Opération commando
Car dès l’annonce de l’avarie au petit matin de vendredi, l’équipe qui avait déjà accompli l’exploit de préparer le bateau en trois mois pour être au départ de Brest le 7 janvier dernier, s’est immédiatement re-mobilisée. Il a d’abord fallu retrouver le plan précis du secteur de barre qui doit s’adapter très exactement au carré de la mèche de safran qui débouche au-dessus du pont du flotteur tribord. Puis dénicher l’usineur disposant d’un bloc d’alliage d’aluminium de la qualité requise pour fraiser une nouvelle pièce. « Ils n’ont pas traîné, le vendredi soir, la pièce était déjà usinée ! » raconte Eric. Elliot Le Dem, préparateur de l’ULTIM ADAGIO est parti de Lyon et a pris l’avion le premier pour organiser l’escale sur place et il a été rejoint par Loïc Le Mignon, boat captain, qui a décollé samedi après avoir récupéré les pièces à Brest. « À minuit hier, tout le monde était à bord. Les gars ont charbonné toute la nuit pendant que je dormais avec des boules Quiès ! Ce matin, ils avaient terminé, on aurait pu reprendre la mer à midi ! »
Mais il fallait attendre les 24 heures, requises par le règlement pour toute escale, avant de pouvoir de nouveau franchir la porte de référence fixée par la direction de course à la sortie de la baie…
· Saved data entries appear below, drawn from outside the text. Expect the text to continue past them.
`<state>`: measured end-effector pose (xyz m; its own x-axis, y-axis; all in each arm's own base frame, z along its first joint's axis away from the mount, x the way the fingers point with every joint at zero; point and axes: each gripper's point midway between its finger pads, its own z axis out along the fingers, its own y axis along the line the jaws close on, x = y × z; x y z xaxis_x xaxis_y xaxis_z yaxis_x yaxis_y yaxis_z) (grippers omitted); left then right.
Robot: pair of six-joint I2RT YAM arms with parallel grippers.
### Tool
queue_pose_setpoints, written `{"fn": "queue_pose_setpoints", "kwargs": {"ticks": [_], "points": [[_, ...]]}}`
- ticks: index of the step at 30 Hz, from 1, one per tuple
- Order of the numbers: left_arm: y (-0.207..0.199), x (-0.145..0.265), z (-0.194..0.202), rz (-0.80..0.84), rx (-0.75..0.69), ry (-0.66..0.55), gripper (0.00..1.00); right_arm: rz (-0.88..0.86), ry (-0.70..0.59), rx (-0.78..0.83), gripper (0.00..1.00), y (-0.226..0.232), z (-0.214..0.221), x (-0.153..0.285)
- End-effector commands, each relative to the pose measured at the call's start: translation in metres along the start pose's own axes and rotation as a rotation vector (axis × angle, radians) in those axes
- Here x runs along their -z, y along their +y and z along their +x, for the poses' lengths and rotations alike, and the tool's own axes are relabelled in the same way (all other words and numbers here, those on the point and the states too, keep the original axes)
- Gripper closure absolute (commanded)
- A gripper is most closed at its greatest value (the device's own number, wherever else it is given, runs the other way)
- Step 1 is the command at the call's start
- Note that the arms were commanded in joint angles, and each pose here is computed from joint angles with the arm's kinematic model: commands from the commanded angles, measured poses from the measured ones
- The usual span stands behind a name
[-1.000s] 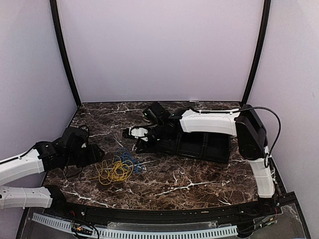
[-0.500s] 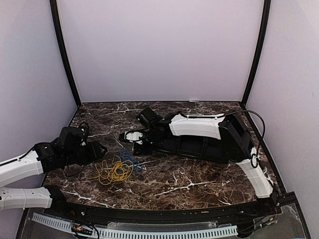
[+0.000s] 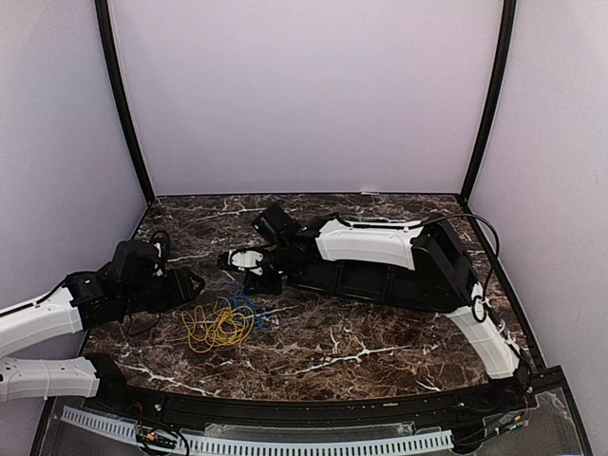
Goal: Untangle the cables
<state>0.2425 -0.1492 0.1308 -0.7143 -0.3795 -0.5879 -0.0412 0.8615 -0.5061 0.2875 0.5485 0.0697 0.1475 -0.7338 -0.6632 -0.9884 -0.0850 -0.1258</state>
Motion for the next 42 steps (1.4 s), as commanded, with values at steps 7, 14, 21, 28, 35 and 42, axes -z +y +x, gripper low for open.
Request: {"fn": "queue_pose_setpoints", "kwargs": {"ticks": [7, 14, 21, 28, 35, 42], "points": [[0.005, -0.001, -0.003, 0.029, -0.054, -0.083, 0.41, -0.034, -0.062, 0.002, 1.0, 0.008, -0.024, 0.017], [-0.045, 0.012, -0.005, 0.355, -0.209, -0.264, 0.38, -0.039, -0.116, 0.003, 1.0, 0.02, -0.055, 0.068], [-0.071, 0.033, -0.013, 0.542, -0.301, -0.431, 0.28, -0.056, -0.149, -0.006, 1.0, 0.032, -0.071, 0.094], [-0.087, 0.015, -0.011, 0.554, -0.39, -0.426, 0.33, -0.062, -0.167, -0.003, 1.0, 0.038, -0.086, 0.104], [-0.104, -0.011, -0.013, 0.57, -0.424, -0.443, 0.4, -0.083, -0.212, 0.008, 1.0, 0.048, -0.101, 0.122], [-0.09, -0.059, 0.001, 0.482, -0.389, -0.387, 0.6, -0.106, -0.309, 0.056, 1.0, 0.059, -0.132, 0.169]]}}
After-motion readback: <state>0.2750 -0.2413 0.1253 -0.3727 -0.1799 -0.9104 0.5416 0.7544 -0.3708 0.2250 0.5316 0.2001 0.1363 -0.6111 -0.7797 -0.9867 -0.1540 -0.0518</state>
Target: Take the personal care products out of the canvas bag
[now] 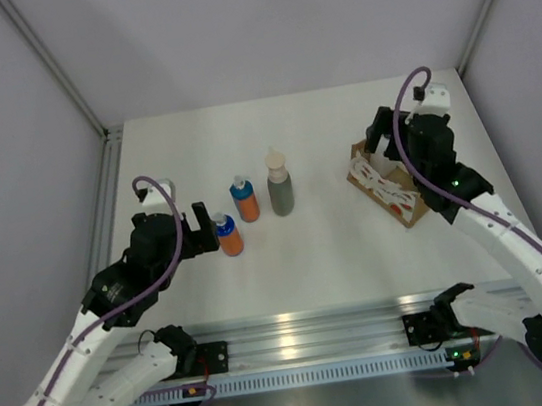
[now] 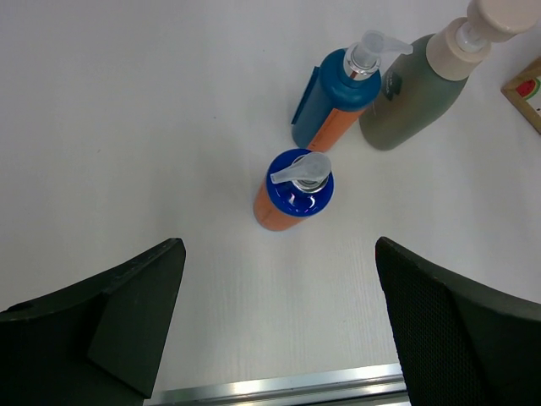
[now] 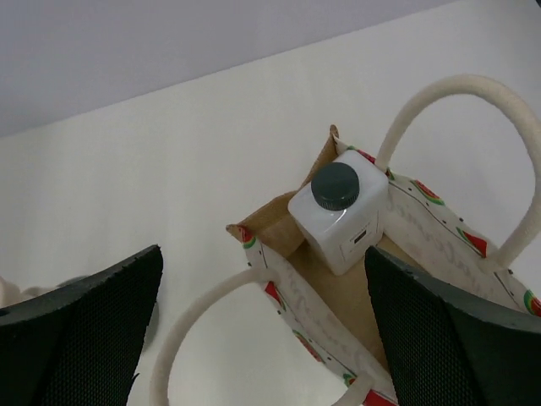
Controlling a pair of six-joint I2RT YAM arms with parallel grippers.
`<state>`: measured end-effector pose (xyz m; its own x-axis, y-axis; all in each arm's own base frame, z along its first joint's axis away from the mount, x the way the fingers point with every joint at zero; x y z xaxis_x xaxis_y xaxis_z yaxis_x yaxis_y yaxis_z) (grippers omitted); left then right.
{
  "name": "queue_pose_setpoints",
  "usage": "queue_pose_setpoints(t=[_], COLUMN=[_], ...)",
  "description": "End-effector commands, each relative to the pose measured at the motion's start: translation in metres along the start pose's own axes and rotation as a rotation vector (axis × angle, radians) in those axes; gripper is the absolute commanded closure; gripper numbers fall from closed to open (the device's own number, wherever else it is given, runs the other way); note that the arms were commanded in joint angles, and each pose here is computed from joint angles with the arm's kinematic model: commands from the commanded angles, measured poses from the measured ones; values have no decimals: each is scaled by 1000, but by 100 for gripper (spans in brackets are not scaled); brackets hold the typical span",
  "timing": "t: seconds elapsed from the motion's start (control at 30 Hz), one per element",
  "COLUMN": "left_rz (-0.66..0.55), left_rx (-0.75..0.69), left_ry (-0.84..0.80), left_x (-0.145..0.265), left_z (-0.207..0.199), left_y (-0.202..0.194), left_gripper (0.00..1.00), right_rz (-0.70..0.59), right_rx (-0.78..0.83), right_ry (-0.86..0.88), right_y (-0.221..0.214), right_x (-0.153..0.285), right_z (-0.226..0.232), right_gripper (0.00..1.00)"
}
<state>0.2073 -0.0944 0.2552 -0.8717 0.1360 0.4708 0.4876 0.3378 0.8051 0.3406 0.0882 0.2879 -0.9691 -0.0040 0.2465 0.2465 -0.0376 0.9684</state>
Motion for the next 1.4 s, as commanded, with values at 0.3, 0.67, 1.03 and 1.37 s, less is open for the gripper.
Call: queue_pose_setpoints(t=[0.3,0.67,1.03,1.37], left_rz=[-29,-23,1,3], left_rx=[8,5,-8,-9], left_ry=[-47,-54,-60,-62], left_x=[0,-2,-6,-6], left_z=[-8,-10,-13,-13], left_y=[6,5,0,0], left_gripper=[2,2,2,2], right_rz=[91,190,188,200], right_rx=[-276,-264,-285,-278], right_ry=[-373,-473,-493,-506], right_y=[-17,-49,-56,-66], right_x=[-70,-106,-102,-95], right_z=[-44,-44,-45,-49], right_gripper=[14,26,35,37])
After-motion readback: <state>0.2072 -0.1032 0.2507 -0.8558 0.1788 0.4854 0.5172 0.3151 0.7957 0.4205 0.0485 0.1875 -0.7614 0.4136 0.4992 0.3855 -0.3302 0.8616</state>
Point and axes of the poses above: each gripper's point midway between its finger pads, its own x axis back along the fingers, its own z axis along the line the jaws close on, y = z × x, the point moved 1 cm from there along x, back along the fingers, and after that the axes turned 13 degrees about x, right-handed, at the moved point
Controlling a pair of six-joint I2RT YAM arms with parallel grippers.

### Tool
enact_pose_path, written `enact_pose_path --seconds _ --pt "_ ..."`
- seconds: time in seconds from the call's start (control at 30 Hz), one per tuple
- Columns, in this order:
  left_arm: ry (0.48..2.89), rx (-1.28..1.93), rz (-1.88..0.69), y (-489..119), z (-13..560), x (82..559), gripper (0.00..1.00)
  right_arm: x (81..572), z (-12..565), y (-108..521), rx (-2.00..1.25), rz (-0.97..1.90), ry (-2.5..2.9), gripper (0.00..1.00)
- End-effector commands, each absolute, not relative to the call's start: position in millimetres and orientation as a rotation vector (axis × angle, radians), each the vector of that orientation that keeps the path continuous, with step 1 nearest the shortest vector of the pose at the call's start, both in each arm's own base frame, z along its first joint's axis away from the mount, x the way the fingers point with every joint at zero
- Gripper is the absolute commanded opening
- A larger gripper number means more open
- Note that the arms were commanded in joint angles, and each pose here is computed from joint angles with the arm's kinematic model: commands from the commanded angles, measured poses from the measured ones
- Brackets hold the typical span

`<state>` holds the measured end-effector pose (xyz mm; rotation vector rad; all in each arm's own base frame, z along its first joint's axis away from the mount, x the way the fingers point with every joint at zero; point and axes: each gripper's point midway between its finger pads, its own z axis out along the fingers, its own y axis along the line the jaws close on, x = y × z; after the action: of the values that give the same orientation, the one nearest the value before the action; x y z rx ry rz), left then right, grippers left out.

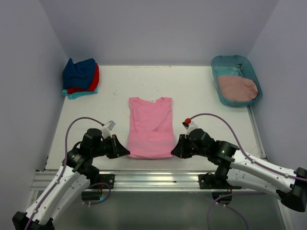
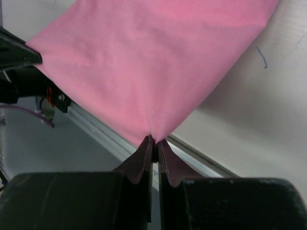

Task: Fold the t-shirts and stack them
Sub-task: Grab one side of the 2/3 rectangular tshirt with both arms, then fold the long partially folded tshirt into a neat square

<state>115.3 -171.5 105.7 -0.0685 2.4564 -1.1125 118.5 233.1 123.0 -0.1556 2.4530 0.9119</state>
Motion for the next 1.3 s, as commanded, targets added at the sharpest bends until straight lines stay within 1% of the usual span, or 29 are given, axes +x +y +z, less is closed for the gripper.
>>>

L’histoire retiendra donc que l’ULTIM ADAGIO est le quatrième des six ULTIM de ce tour du monde à faire une escale technique, la première étant celle du Maxi Banque Populaire XI qui s’était arrêté à Recife au Brésil au huitième jour de course. Contrairement aux autres avaries survenues chez ses concurrents, celle de l’ULTIM ADAGIO consistait simplement à remplacer une pièce et ne supposait pas de toucher au composite du bateau puisque la vérification du safran en plongée n’a montré aucune détérioration. Elle fût tout de même l’occasion de checker un certain nombre de systèmes, dont le moteur principal et la génératrice qui avaient tendance à désamorcer (l’alimentation en gasoil) et rendait les séances de recharge de batteries aléatoires.
Ne pas perdre le fil
Rondement menée, l’opération a également permis à Eric de profiter d’un bon repas et d’une douche avant de revenir à bord ce dimanche après-midi. Le fait d’avoir laissé le bateau sur une bouée, de ne pas avoir eu de clearance d’entrée, ni de manœuvre de port à réaliser, a beaucoup simplifié les choses. « C’était le bon choix. Nous avons pu aussi profiter des solidarités locales avec notamment Manuel Mendès qui tient un chantier naval et a l’habitude de ces pit' stops de bateaux de course. Je regrette un peu d’être allé à terre. Ça m’a permis de passer un petit moment avec l’équipe de SVR et de discuter avec Tom (Laperche), mais j’ai aussi pris toute la civilisation dans la figure après avoir passé vingt jours dans un monde où les seules règles sont celles de la nature ».
Après les émotions et les accolades, il faut désormais remettre son nez dans les fichiers de vent pour trouver la bonne veine et tracer sa route à travers l’océan Indien. Stoppé dans sa course alors qu’il naviguait dans un bon flux de vent, Eric va devoir faire preuve d’habileté pour profiter d’un nouveau front devant lequel il faut absolument rester pour rejoindre la partie méridionale de l’anticyclone centré sur les îles Crozet. « La pointe de l’Afrique du Sud canalise le vent. Il souffle au Nord-Ouest dans l’Ouest du cap et Nord-Est dans l’Est. Au milieu, il y a un triangle très perturbé. Notre but est donc de descendre Sud assez vite avant d’obliquer à l’Est et d’éviter ce dévent par le bas », expliquait le skipper, prêt pour une nuit active à régler son trimaran et veiller les nombreux bateaux de pêche du secteur.
Une chose est sûre, le Grand Sud est à nouveau au programme pour Eric Péron, lui qui va enfin découvrir ces hautes latitudes qui l’ont fait rêver. « Chasing the dawn » (à la poursuite de l'aube), c’est ainsi que les Britanniques appellent joliment cette navigation plein Est qui l’attend pour une vingtaine de jours. Avec sur la route un front à devancer, un anticyclone à contourner sans se faire coincer par la porte des glaces, et les rebuffades de masses d’air qui, elles aussi, font le tour du monde.